Lines before the one containing "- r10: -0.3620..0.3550" are excluded; print that line and every line after it through the end of the material below, exactly.

++++++++

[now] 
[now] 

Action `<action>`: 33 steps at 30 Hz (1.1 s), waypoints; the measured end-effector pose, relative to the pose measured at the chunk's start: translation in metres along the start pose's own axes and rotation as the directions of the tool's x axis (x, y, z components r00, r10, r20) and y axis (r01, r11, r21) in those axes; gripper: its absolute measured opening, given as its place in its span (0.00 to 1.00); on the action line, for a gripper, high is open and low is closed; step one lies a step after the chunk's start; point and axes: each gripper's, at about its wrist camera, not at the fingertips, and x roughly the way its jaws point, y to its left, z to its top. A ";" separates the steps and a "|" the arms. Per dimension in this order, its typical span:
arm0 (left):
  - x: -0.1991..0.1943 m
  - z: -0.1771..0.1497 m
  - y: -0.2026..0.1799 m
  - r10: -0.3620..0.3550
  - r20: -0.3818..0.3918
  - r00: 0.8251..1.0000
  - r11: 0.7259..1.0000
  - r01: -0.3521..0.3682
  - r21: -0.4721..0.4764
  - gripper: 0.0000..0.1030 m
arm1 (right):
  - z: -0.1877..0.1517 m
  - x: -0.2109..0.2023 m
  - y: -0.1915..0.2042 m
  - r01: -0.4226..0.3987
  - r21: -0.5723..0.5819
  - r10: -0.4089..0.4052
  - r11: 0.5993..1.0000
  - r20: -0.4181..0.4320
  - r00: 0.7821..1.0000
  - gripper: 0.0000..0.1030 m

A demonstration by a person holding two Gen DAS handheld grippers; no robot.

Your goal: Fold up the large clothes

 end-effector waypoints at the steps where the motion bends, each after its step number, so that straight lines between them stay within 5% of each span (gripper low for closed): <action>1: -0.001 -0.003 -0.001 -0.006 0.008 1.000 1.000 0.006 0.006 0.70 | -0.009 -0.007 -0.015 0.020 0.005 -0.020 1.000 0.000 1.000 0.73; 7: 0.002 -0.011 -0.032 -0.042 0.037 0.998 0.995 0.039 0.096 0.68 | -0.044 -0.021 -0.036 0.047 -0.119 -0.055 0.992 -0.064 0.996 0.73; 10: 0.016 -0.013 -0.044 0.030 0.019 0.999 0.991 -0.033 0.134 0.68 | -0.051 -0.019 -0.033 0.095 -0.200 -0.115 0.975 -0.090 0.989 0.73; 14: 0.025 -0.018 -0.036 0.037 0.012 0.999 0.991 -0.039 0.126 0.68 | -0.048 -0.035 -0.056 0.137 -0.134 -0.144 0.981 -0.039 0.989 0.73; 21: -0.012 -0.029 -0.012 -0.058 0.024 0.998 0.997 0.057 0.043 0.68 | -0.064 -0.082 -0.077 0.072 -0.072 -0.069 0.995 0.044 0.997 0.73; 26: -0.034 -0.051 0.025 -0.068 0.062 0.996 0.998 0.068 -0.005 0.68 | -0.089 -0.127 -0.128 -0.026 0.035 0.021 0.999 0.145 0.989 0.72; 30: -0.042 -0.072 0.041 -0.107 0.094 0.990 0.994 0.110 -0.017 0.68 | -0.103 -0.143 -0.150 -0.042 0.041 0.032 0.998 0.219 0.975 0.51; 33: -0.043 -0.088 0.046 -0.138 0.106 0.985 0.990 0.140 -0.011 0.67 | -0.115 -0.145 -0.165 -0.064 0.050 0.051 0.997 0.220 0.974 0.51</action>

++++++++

ANSWER TO THIS TASK:
  - r10: -0.3620..0.3550
  - r20: -0.3818..0.3918
  - r00: 0.8251..1.0000
  - r11: 0.7259..1.0000
  - r01: -0.3521..0.3682
  - r21: -0.4721..0.4764
  - gripper: 0.0000..0.1030 m
arm1 (right):
  - z: -0.1877..0.1517 m
  - x: -0.2109..0.2023 m
  - y: -0.1915..0.2042 m
  - r01: -0.4226..0.3987
  - r21: -0.5723..0.5819
  - r10: -0.4089..0.4052
  - r11: 0.5993..1.0000
  - r20: -0.4181..0.4320
  - r00: 0.7821..1.0000
  - gripper: 0.0000..0.1030 m

A demonstration by a person holding two Gen DAS handheld grippers; no robot.

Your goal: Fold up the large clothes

 end-effector waypoints at the steps where the motion bends, each after its step number, so that straight lines between them stay within 5% of each span (gripper low for closed): <action>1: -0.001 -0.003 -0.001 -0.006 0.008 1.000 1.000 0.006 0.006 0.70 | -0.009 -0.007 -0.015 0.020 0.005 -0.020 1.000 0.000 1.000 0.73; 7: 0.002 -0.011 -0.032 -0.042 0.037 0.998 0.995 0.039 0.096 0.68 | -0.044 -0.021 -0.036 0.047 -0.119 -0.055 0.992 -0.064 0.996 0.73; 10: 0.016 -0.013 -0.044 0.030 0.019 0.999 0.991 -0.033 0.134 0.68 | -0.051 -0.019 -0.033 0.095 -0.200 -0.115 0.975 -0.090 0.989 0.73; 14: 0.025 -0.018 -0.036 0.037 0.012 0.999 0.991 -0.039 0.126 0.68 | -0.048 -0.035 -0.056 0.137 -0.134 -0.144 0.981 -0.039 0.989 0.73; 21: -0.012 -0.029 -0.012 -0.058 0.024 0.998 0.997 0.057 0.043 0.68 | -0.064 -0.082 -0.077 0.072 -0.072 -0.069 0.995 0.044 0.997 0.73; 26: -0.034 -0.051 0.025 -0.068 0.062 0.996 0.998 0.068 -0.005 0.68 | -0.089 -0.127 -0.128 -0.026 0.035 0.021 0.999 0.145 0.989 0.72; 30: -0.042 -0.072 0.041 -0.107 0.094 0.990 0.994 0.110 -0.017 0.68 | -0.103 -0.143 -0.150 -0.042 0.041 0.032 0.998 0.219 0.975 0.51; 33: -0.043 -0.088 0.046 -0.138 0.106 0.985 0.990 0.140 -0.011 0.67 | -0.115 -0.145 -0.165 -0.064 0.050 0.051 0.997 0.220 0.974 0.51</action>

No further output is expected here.